Indeed, if I squinted, I could make out the sinuous form of a wyvern high above the forest, golden scales catching the sun every time he beat his wings. And piled in the grass…his clothes, neatly folded. Zorander’s handiwork if I wasn’t mistaken.
Raz gathered me against his chest, and I nestled closer, drinking in the scent of sun-warmed skin as his arms folded around me. I must have slept because when I woke, Tristan was already dressed, arms braced on his hips as he stared up at the Keep.
“Good morning, princess.” His eyes gleamed with mischief. “Or should I say afternoon?” I only gave him a lazy smile and stretched, then let Raz fold me against him once more.
The air smelled familiar, alive like it had in Caladrius, ripe with possibilities and an actual future. I wanted nothing more than to savor this perfect moment.
To bask in the sun with these males I loved and trusted as the wind played through my hair.
But…
“I trapped the Oracle inside her dream in a blood circle. Bella gave me the idea, then I learned how to cast one from a book. I don’t know how long the blood magic will last, but we have a narrow window of time to figure out how to kill her and Corvus without looking over our shoulders.”
Silence.
I cracked open an eye to find them both staring at me with something like shock on their faces.
Zor finally shook his head. “You could have prefaced that for us, Anaria. I don’t even know how to unpack that statement. I seriously don’t.”
“Not only that, when the shadow things—they’re called darklings, by the way—touched me, I had another vision.” Raziel’s eyes gleamed with worry as I added, “Like with the skulls. But this time…I wasn’t on this world. I was on the one we came from.”
I replayed every detail, including Gelvira tackling me through the portal she’d opened and us landing, I assumed, in the mountains north of Tempeste. I left out the part about me being a queen.
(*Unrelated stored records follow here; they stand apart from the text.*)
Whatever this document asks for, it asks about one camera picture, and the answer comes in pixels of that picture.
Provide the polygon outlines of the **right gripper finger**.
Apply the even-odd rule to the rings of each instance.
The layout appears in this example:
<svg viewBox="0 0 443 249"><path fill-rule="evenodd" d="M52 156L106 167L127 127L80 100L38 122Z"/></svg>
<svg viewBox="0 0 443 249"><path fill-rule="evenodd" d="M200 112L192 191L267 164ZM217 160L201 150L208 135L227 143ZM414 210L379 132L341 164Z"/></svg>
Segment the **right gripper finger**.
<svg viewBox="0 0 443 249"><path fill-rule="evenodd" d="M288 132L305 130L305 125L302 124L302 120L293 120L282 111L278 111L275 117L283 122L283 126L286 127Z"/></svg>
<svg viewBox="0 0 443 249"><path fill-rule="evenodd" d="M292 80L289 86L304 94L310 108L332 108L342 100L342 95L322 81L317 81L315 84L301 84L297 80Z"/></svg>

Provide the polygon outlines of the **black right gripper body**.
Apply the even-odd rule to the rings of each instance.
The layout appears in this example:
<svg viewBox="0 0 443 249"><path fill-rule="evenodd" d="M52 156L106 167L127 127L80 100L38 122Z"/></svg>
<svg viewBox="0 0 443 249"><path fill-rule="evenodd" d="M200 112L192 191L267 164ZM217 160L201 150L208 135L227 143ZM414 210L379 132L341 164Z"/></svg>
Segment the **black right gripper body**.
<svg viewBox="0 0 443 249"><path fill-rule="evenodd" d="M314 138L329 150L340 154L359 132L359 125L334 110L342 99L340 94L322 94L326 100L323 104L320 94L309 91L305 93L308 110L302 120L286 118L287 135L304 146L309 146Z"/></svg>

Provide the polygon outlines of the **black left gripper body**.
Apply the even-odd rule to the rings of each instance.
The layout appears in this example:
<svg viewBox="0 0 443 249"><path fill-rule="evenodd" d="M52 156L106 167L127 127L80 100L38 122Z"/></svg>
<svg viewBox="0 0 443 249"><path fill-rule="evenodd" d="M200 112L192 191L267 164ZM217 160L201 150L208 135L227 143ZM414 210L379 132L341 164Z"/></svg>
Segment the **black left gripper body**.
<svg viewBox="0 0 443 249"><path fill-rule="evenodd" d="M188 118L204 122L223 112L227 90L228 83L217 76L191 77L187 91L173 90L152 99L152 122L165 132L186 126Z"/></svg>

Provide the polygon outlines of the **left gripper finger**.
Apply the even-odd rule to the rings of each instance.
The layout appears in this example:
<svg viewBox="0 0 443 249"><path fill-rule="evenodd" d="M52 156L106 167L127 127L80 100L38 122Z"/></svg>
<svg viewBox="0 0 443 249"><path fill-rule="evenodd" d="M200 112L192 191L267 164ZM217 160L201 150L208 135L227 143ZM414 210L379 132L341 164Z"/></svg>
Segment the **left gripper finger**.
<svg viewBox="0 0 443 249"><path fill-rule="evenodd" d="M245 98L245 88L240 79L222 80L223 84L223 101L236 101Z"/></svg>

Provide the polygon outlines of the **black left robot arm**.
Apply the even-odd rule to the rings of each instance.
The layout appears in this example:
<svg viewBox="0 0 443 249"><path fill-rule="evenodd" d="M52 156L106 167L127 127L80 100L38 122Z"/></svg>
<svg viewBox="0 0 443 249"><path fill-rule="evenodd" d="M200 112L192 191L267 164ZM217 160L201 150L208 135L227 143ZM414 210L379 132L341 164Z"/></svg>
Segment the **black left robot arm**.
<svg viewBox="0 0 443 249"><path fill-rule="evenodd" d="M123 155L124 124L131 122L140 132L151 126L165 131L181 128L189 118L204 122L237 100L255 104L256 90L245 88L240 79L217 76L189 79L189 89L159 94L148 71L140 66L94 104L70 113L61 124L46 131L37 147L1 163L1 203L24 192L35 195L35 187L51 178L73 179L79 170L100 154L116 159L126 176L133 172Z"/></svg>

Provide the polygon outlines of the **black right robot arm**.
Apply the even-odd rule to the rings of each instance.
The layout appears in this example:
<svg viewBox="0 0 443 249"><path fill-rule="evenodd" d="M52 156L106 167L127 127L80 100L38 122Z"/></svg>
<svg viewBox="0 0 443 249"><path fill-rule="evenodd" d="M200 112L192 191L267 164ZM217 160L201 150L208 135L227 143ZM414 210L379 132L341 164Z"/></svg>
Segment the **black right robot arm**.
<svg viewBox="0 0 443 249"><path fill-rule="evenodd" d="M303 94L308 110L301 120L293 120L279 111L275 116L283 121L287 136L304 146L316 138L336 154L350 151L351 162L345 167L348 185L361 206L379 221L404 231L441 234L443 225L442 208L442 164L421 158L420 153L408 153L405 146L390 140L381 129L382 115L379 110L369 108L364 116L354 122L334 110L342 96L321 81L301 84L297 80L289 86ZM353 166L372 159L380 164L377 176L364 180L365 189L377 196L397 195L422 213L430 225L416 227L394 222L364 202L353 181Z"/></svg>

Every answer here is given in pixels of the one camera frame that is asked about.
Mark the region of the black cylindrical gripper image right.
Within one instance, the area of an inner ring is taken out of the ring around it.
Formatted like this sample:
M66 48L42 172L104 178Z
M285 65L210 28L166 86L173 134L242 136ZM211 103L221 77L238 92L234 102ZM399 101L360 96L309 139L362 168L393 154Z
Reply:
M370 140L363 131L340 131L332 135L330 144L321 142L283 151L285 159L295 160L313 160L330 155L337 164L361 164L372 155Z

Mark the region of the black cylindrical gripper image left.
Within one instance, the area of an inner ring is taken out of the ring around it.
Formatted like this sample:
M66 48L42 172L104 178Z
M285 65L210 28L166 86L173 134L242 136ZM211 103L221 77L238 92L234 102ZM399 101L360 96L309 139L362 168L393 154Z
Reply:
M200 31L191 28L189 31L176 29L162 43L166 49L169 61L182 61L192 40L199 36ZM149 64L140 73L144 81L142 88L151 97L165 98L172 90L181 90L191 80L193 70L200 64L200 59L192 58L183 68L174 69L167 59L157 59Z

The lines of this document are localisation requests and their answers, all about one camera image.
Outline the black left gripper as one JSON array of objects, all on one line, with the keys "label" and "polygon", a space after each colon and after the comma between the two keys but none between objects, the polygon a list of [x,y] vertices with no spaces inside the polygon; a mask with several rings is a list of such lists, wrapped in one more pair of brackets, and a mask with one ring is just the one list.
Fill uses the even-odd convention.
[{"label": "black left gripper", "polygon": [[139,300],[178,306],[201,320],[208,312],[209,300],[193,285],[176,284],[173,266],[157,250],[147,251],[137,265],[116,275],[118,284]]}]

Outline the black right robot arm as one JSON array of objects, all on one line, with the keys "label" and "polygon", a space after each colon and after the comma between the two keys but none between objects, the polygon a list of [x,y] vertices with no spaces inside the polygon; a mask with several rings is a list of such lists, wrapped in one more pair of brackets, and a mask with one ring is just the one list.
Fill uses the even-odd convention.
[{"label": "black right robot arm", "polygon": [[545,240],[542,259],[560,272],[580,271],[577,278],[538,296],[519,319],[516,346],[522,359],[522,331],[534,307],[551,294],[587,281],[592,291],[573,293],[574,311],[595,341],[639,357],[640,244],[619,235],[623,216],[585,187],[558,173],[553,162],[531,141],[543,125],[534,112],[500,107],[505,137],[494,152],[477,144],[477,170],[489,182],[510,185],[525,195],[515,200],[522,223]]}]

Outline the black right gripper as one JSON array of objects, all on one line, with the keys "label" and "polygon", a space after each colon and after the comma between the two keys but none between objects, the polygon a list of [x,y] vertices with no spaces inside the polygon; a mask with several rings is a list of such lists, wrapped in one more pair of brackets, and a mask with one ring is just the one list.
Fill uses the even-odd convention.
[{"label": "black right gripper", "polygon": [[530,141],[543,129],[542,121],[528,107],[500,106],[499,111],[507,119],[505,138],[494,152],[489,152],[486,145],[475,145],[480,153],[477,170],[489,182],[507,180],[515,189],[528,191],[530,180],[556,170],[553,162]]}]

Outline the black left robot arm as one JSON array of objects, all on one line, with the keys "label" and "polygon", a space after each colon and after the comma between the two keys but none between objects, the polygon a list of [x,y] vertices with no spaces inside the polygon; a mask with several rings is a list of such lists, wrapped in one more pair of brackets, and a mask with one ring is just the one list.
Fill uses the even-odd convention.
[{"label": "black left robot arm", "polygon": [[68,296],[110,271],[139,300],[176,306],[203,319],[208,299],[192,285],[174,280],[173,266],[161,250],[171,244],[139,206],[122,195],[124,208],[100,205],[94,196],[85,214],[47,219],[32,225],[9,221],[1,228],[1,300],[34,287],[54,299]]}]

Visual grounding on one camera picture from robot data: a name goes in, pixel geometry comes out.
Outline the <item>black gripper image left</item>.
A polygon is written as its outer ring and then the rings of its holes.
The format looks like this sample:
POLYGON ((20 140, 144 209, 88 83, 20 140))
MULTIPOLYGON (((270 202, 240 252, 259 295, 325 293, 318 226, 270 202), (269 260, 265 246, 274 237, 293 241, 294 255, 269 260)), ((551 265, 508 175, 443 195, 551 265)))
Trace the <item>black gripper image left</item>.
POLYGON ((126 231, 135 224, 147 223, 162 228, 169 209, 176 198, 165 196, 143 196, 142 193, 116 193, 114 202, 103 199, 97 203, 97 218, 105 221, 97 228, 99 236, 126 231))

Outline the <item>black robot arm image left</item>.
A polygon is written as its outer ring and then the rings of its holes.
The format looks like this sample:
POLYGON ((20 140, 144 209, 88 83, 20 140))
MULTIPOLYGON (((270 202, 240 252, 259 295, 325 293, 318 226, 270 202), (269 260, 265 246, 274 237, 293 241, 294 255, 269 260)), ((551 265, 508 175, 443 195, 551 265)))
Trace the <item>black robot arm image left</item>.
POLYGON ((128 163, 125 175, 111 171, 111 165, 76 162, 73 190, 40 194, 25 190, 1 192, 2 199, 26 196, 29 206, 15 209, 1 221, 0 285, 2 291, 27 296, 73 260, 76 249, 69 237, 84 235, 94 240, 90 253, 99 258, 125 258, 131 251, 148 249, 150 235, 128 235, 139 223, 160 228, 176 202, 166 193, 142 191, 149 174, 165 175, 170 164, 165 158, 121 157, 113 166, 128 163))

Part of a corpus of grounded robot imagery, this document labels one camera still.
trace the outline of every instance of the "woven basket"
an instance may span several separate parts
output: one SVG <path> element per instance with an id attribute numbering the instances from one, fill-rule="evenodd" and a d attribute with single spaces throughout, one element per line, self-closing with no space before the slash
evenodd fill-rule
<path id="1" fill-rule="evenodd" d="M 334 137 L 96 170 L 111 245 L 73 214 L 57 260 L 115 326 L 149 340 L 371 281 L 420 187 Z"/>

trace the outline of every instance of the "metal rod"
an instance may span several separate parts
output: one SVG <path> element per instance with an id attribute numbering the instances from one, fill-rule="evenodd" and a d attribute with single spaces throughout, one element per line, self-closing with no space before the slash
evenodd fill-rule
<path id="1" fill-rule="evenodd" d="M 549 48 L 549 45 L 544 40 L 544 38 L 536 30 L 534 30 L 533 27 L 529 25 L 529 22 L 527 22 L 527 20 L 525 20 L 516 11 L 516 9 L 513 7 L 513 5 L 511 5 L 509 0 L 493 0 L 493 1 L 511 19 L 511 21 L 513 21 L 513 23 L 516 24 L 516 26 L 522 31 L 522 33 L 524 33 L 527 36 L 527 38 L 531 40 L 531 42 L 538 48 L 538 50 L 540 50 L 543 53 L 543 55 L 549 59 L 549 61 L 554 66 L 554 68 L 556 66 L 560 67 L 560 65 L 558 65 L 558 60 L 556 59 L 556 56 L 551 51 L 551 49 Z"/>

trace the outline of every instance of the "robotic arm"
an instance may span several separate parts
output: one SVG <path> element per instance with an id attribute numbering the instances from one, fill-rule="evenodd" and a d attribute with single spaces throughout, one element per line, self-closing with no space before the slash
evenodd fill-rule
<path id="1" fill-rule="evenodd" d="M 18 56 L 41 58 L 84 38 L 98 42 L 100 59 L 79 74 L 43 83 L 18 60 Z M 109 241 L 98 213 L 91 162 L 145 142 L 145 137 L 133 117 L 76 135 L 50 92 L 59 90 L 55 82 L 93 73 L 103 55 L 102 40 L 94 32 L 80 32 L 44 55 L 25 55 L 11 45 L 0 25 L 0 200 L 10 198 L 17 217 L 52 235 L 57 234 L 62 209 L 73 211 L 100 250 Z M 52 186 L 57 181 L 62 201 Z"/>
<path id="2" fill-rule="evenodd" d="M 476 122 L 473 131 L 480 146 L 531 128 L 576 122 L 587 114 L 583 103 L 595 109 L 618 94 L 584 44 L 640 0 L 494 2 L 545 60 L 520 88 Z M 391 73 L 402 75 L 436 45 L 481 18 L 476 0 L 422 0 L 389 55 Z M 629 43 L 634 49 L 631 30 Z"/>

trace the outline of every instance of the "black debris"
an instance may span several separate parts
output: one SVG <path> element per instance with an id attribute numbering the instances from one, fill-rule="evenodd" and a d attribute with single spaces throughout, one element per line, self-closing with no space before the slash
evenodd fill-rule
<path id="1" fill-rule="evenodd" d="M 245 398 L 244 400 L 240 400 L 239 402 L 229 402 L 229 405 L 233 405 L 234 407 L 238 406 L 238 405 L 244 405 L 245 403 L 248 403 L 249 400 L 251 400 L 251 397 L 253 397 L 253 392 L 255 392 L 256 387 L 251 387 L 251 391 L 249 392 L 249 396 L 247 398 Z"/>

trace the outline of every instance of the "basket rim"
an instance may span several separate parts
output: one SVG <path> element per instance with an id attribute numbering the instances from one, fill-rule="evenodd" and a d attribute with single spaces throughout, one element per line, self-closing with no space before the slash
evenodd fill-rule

That, I’d decided, would be my new, quiet revolt.
Once, I’d fought to keep my virginity in a world that only wanted to take and take and take.
This would be my war against a world that wanted to put me on a throne, to imprison me with a crown on my head, a scepter in my hand, and power I didn’t want.
“Maybe you followed us through the portal, I don’t know, but we all ended up here,” I finished, tracing the mark on Raziel’s chest, darker now.
“Well, fifteen of us made it through, now seven of us are left.”
67
TRISTAN
The second convoy from the Havens finally arrived, the city was fed, and like a fucking miracle from the gods, some magic wielders from Southwell ventured out of their shops to help at the temporary hospital, tending the injured who were still coming in.
Despite our warnings, that wave had killed and maimed plenty of Fae, but the casualties could have been so much worse. I didn’t allow myself to dwell too much on how much worse, but both Tavion and I had gone down to the hospital every morning since.
Both to check on the injured and see if any were covered in black, thorny growths.
So far, nothing.
Nor was there any sign of the Oracle.
None of our debates had turned up any answers, so for today, at least, I was content to leave that monster wherever she was, hopefully still trapped in her dreams.
This morning, five days after we’d killed the king, we were making our first, and only, formal court appearance.